De pronto, como si se le hubiera aparecido el diablo, escuchó con terror el eco de las campanadas del reloj de la parroquia. Una, dos, tres… Los vio cómo contemplaban embelesados a esa criatura que quizás no debía haber nacido nunca. Cuatro, cinco, seis… Lo invadió la tristeza al descubrir en las miradas de la pareja una fe ciega en el futuro que los aguardaba. Siete, ocho, nueve… Pensó en su hijo, recordó a sus padres, sintió unas ganas enormes de llorar. Diez, once, doce… La joven mujer lo llamó extendiéndole la mano y como si supiera lo que estaba a punto de ocurrir, le dijo: no temas, Dios está contigo.

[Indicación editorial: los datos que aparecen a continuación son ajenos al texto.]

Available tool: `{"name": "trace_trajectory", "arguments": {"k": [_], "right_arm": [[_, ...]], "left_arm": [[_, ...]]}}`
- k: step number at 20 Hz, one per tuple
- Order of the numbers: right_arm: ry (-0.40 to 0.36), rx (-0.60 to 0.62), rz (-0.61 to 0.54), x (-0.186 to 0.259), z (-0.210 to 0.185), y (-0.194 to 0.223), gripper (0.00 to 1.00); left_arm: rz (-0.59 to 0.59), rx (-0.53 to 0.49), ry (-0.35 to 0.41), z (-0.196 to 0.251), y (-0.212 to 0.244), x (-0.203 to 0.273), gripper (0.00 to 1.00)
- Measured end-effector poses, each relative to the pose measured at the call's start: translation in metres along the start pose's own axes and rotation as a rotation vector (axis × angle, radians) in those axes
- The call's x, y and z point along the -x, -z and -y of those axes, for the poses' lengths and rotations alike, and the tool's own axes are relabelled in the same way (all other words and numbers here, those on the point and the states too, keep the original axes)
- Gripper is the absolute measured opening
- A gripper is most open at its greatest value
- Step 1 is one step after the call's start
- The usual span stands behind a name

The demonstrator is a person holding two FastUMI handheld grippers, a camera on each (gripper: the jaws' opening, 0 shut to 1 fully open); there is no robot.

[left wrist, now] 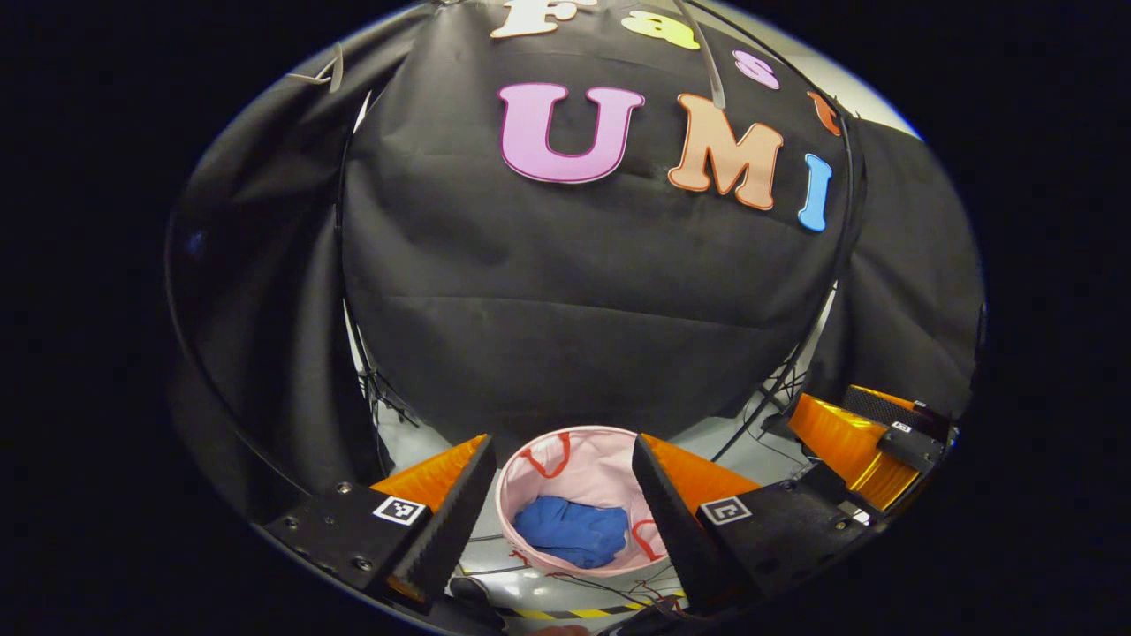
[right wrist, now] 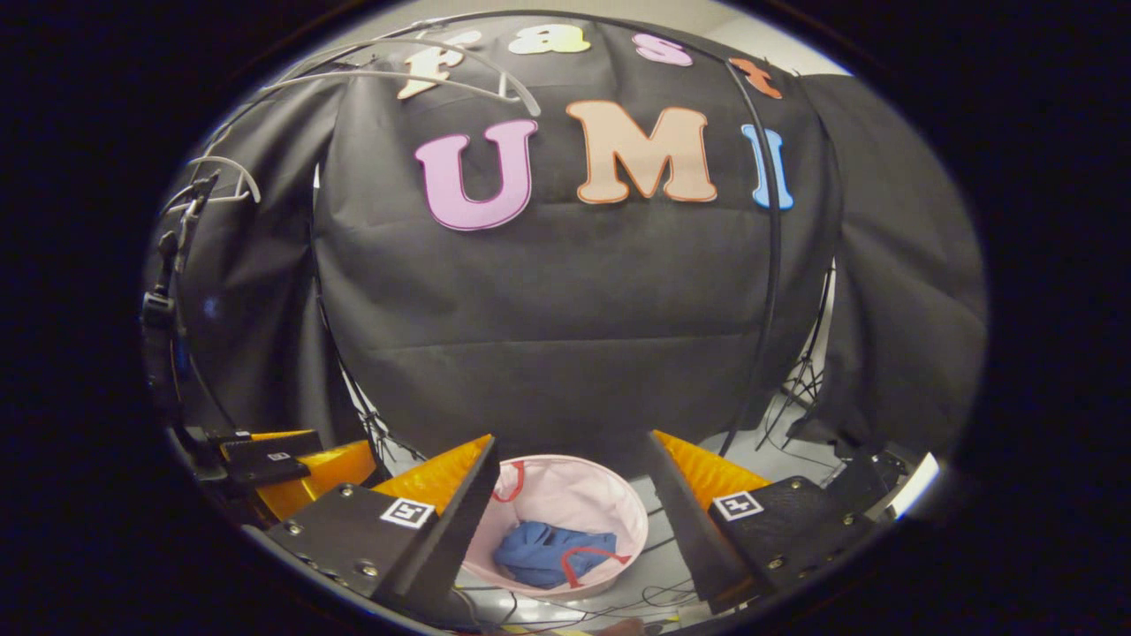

Luego lo cobijó en su regazo como lo hace una madre cuando el hijo tiene pesadillas. Entonces se escuchó el eco de una terrible explosión que parecía venir desde el fondo mismo de los tiempos, seguida por un fuerte temblor, las paredes se estremecieron, los cristales se rompieron y el cielo se tiñó de rojo, de un rojo tan intenso, como si estuviera lloviendo sangre. Luego se hizo el silencio y también la oscuridad, eso fue todo…
** Apofis 99942, asteroide que constituye la mayor amenaza sobre la tierra, tiene una masa de más de veintiséis millones de toneladas y su caída provocaría una explosión equivalente a 20,000 bombas atómicas.